In order for individuals or companies to gain access to classified data, the U.S. government must first authorize such individuals and companies through the security clearance process. For individuals, this process is called Personnel Security Clearance (PCL); and for companies this process is called Facility Security Clearance (FCL).

Security Clearances. Companies interested in acquiring intelligence contractors, must be familiar with the National Industrial Security Program (NISP) and the National Industrial Security Program Operating Manual (NISPOM) and NISPOM supplements. NISP is monitored by the Defense Security Service (DSS). DSS is charged with ensuring NISP compliance by the DOD and other federal agencies contractors. Further, contractors with access to agency top secret programs with “special compartmentalized information” status (SCI), must be familiar with additional regulations, independently administered by such agencies. These may include the CIA’s Director of Central Intelligence Directives (DCI-Ds).

For personnel security clearances, generally, the company must demonstrate to the government’s satisfaction that there is a need for such employees to have access to classified information. The company can demonstrate this need if the employee will be working on a classified contract, or if the employee in question is a Key Management Personnel (KMP). Generally, KPMs are individuals with control over the company, such as owners, partners, officers, and directors.

For facility security clearances, a government agency or another cleared contractor must sponsor a company by showing a definite, classified procurement need. This sponsorship is accomplished by a sponsorship letter which the government agency or the sponsoring contractor submits to the applicable security office.

Classified Assets and Clearances. During the due diligence phase of the deal, the buyer should be looking at the classified contracts it is acquiring, target’s employees with security clearances, as well as understanding any special contractual requirements associated with the target’s involvement in the classified space.

The buyer must start with the “Contract Security Classification Specification” on Form DD 254, issued by the government for each classified contract.

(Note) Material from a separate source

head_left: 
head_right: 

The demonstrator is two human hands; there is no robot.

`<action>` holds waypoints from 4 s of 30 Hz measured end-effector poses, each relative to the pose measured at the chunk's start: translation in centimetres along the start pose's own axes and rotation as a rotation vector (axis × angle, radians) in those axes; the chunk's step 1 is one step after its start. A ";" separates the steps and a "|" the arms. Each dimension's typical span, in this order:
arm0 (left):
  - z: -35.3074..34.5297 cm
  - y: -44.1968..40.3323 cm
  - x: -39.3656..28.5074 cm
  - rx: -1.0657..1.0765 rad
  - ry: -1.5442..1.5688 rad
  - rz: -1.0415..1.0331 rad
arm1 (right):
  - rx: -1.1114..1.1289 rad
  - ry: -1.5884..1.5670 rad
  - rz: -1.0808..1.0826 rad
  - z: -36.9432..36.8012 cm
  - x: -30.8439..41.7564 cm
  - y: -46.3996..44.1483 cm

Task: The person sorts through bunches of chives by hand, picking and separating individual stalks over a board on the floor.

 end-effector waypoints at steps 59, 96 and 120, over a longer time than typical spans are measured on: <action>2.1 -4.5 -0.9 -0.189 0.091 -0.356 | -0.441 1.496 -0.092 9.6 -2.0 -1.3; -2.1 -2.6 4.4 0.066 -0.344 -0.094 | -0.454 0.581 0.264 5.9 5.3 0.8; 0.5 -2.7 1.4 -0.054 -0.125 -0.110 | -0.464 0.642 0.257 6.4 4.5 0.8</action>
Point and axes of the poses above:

The DD 254 sets security classification and applicable safeguarding requirements. Also, the DD 254 will provide much needed information on whether the buyer is equipped with the personnel and any facility safeguards required to continue the classified work post-closing.

M&A activities affect the company facility security clearance. Accordingly, the parties to the deal must comply with the NISPOM requirements associated with such M&A activities. These include: submitting a “notification of change” letter to the Cognizant Security Agency (CSA), obtaining CSA approval for any new cleared facilities or for the transfer of sponsorship of the existing facility security clearance, and examining any requirements related to physical security of the building, hiring of new personnel, the need for any special telecommunications connections for transmitting Secret and Top Secret data, and the need to create special rooms for storing and handling classified information, called Sensitive Compartmented Information Facilities (also known as SCIFs, or Special Access Program Facilities).

The above steps should be underway during the due-diligence and integration planning phase, and completed or nearly completed during the post-closing integration phase.

We have provided an overview of a few special considerations associated with M&As involving intelligence agency contractors. Such companies operate within a very complicated space of the U.S. industrial security regime. Special understanding of this regime and the associated requirements will help the parties to advantageously complete the deal and ensure successful post-closing integration.